- [To do] Copy all lines of the listing that include the string "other".

**** Exercise data ****

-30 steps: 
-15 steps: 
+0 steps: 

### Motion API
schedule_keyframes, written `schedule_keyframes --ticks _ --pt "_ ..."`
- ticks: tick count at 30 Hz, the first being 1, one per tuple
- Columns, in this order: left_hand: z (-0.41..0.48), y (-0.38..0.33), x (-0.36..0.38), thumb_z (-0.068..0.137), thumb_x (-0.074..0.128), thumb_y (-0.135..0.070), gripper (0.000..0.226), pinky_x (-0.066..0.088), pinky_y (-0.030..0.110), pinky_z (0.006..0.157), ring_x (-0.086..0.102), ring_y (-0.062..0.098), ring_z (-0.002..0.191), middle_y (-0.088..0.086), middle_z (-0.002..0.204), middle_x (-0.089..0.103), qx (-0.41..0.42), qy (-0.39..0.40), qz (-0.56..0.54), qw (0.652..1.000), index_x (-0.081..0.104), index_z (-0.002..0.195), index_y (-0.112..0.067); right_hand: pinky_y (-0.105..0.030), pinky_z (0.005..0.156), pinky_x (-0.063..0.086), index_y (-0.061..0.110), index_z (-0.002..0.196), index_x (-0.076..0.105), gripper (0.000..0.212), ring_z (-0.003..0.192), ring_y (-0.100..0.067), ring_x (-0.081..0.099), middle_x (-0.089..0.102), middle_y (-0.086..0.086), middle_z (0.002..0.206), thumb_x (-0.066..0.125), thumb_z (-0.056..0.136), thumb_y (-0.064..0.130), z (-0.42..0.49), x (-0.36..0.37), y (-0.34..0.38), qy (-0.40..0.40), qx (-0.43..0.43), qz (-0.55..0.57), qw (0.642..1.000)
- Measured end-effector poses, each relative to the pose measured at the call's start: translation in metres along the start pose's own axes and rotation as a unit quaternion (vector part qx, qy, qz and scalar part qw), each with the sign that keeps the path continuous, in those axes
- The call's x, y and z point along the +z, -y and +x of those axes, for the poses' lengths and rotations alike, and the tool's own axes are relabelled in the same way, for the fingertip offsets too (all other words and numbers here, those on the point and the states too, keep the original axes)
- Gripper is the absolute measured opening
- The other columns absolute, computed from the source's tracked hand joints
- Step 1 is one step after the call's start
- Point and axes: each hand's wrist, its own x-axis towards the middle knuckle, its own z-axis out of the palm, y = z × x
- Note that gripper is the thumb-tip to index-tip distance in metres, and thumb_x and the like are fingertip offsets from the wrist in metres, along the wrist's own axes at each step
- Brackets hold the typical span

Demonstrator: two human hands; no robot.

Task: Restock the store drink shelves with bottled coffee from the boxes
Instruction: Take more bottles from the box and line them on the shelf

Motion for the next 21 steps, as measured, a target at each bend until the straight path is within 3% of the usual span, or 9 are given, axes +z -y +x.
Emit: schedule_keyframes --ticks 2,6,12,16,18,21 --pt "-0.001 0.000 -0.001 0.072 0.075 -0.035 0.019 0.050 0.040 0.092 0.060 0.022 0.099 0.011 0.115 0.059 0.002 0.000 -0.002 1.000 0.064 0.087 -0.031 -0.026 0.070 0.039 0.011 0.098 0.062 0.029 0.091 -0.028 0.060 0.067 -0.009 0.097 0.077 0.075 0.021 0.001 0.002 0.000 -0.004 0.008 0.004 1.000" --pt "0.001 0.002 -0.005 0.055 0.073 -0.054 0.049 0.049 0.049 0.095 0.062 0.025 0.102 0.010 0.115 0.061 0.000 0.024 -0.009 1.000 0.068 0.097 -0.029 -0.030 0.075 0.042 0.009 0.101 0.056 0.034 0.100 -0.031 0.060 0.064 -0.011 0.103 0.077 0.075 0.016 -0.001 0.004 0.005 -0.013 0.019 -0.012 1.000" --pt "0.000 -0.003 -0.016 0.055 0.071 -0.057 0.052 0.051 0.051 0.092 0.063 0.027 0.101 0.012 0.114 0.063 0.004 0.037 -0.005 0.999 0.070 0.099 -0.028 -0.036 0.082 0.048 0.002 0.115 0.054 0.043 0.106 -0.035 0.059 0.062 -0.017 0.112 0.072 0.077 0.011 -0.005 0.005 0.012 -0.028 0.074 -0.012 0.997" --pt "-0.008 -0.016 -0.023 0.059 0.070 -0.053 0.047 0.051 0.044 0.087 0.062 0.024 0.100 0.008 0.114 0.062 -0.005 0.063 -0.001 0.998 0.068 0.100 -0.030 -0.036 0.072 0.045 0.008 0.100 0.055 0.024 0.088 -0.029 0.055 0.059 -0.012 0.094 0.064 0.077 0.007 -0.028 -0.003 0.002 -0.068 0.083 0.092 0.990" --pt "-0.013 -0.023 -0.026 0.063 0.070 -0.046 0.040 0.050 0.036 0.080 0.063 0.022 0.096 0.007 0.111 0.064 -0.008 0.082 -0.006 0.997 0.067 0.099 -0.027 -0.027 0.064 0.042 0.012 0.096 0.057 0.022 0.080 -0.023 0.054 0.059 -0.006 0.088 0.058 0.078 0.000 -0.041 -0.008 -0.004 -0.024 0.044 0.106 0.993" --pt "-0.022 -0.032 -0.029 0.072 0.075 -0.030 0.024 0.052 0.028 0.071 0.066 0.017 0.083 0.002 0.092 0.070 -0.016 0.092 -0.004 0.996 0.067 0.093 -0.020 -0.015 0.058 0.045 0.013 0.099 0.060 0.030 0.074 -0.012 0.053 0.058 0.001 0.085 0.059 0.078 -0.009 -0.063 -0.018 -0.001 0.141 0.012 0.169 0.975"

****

- [Answer space]
- The call's x, y and z point along the +z, -y and +x of those axes, for the poses' lengths and rotations alike, and the tool's own axes are relabelled in the same way, for the fingertip offsets too (all other words and numbers here, those on the point and the states too, keep the original axes)
- The other columns absolute, computed from the source's tracked hand joints

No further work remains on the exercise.